◆ **TASK OBJECTIVE**
From the line with "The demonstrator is" to the last line of the material, both inclusive, transcribe every line exactly and nothing else.

◆ **DATA EXTRACT**
======

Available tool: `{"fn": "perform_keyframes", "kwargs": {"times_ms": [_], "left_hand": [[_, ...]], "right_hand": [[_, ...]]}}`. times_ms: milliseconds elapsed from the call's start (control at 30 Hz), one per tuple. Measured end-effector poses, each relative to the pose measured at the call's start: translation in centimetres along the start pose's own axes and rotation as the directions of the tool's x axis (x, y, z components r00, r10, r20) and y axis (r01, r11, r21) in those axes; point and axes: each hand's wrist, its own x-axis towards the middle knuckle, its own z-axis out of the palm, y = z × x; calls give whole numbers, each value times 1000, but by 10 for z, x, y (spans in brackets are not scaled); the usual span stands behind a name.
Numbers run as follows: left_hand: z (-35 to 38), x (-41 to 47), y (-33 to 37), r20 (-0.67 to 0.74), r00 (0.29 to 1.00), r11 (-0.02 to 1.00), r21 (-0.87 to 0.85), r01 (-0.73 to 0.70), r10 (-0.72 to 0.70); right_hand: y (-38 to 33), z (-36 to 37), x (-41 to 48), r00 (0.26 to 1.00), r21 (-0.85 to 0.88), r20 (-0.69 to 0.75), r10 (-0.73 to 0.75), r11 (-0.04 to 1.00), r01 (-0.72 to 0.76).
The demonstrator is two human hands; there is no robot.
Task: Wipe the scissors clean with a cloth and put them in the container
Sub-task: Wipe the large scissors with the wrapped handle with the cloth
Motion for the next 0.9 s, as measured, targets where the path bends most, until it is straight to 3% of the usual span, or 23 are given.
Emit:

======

◆ **SOLUTION TO THE PROBLEM**
The demonstrator is two human hands; there is no robot.
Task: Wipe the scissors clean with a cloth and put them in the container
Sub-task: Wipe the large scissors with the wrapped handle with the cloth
Motion for the next 0.9 s, as measured, targets where the path bends most, until it is straight to 3% of the usual span, or 23 are given.
Emit:

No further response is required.